Introduction
It is crucial that businesses look to computerize their accounts as well, and the main reason behind the same is GST, which became a reality on the 1st of July, 2017. One of the key changes brought about in the GST regime is the transformed face of compliance – which requires every business to declare information at the transaction level, connect online with the GST network, and adhere to the right compliance norms. The biggest motivation for doing so will be the availability of ITC, which will also require businesses to regularly match their records online with their suppliers. All this calls for maintaining accounts on a computerized system, so that it is easy to maintain and also easy to audit.
Role of the CA
The chartered accountant (CA) community has been one of the major influencers of businesses since time immemorial. Today, as the ecosystem demands digitization, and as we have embraced the GST regime, the role of the CA has become more important than before. We believe, that CAs across the country should definitely be recommending their clients to switch to computerized accounts – not only for the client’s good, but for their own good as well.
Reasons why CAs should recommend Computerized Accounts
If we dissect the reasons, why a CA should recommend computerized accounting to his client, they can be categorized into 2 sections:
- Increase in clientele or number of clients
- Increase in workload per client
Increase in Clientele or Number of Clients
In the previous tax regime, INR 5 – 10 lakh was the threshold limit for VAT registration in most states; manufacturing units with turnover at or above INR 1.5 crore attracted excise duty, and service tax was payable by units with revenue of INR 10 lakh and above on rendering of taxable services. But in the GST regime, a unified threshold limit of INR 10 lakhs for special category States and INR 20 lakhs for rest of India will come about – which will bring a huge number of businesses, especially manufacturers who were enjoying exemptions earlier into the taxable bracket. In simple words, we will have more number of businesses appearing the market who had never done compliance before, and will now need the right support and guidance.

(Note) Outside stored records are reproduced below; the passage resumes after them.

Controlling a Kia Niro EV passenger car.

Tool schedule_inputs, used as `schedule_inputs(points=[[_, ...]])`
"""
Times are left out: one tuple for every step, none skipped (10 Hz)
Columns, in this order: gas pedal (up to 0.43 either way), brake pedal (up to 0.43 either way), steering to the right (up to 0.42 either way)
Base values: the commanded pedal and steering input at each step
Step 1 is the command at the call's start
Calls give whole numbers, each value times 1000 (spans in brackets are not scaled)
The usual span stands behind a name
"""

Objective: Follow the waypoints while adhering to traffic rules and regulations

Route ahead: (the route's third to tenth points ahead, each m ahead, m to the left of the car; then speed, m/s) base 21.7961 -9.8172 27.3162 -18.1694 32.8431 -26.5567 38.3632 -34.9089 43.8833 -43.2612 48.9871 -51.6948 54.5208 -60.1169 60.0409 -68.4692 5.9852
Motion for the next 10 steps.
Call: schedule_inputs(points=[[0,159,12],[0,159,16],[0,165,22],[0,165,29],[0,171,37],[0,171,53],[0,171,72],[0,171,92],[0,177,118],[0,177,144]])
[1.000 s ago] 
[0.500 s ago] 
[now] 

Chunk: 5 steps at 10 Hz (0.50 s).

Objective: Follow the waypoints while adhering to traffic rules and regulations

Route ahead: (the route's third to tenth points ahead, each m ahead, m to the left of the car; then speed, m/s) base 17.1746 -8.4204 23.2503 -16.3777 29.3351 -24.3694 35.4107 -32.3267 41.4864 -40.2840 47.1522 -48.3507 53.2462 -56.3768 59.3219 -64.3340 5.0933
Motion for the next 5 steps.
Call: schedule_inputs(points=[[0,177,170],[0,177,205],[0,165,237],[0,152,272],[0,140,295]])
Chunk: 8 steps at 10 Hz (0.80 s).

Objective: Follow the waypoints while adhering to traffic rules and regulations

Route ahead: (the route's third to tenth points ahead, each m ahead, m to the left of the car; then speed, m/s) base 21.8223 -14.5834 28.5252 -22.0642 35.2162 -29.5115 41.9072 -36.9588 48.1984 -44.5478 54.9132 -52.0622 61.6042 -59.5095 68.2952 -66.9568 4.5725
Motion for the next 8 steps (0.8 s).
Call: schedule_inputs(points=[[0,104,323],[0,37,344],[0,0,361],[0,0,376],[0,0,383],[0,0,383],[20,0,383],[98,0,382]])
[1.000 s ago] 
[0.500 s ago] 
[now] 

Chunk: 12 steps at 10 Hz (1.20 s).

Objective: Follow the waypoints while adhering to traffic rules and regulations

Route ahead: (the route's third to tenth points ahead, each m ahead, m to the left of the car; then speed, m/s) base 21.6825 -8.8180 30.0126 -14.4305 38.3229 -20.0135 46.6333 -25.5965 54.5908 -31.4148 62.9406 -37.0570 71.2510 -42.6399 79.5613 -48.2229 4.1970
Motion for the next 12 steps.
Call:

Another case in point would be that with goods and services having a similar treatment under GST, terms like “Manufacturer”, “Trader” and “Service Provider” will gradually lose meaning. Similarly, while the previous regime saw tax experts being classified across to area of expertise – excise, service, VAT etc. – the current regime will see just one entity – the GST Practitioner (GSTP), who will be an expert in GST, which subsumes all such indirect taxes. In other words, the entire market of taxable clients will open up to the entire community of tax practitioners and CAs, and the one with the better expertise and knowledge will be able to have the larger clientele.
Increase in Workload per Client
For an individual client also, the workload of the CA will see a massive increase, due to the following reasons:
- Transaction based compliance – In the previous indirect tax regime, the return filling used to be on summary values of all transactions in a given period. In the GST era, each transaction need to be uploaded on the GST portal and the portal will communicate about one’s tax liability and available tax credit. Unless a client maintains his books of accounts properly, compliance will be difficult. Not only that, the aspect of online matching of bills, with your supplier is a crucial activity for tax compliance and ITC, and that can be done only when accurate transaction based records are maintained.
- Business will get input tax credit based on the tax discipline of Supplier – In the current scheme of returns filing under GST, it is important that the supplier of a business, files his returns properly and pays the requisite tax against those returns – as that will ensure the right ITC being credited to the business. This is bound to increase the behaviour of maintaining books as accurately as possible, as ITC has a direct impact on working capital.
- Input Tax Credit can be availed towards Indirect Expenses – Under GST, the “furtherance of business” concept has been introduced wherein businesses can avail ITC on indirect expenses. Thus, businesses should take care to maintain records appropriately, such that the right ITC can be claimed.
- 37 Returns in a Year – In the previous regime, service tax warranted a half-yearly return while VAT was a monthly / quarterly return. But now, 1 monthly return and 1 annual return in the previous regime, has now made way for 3 monthly returns and 1 annual return in the GST regime. The jump from 13 to 37 returns in the year, is a huge increase of compliance activity. Though some of the data is auto populated, time and effort is required to ensure proper compliance.
- Common Filing Dates for all Clients – In the previous regime, different clients (VAT, Service Tax, and Excise) used to have different filling dates and frequency. In the GST regime, all clients (VAT, Service Tax and Excise) of a CA will need to comply with common filling dates. One can well imagine the increased pressure on a CA on the last date for each return in a month.
As a result of both these factors, the workload of a CA is bound to increase many times than before. One can easily say, that managing a client will become next to impossible, if the client does not have a discipline of recording each transaction when it happens; in other words invoice level details have to be maintained accurately and efficiently. The simple solution is, that CAs should start advocating and educating the client about the need to develop a practice to record inwards/outwards regularly, so that their own workload will be reduced, nearing the compliance dates. And the only way, a CA’s client can do so, is by embracing computerized accounting and technology to have a seamless compliance experience.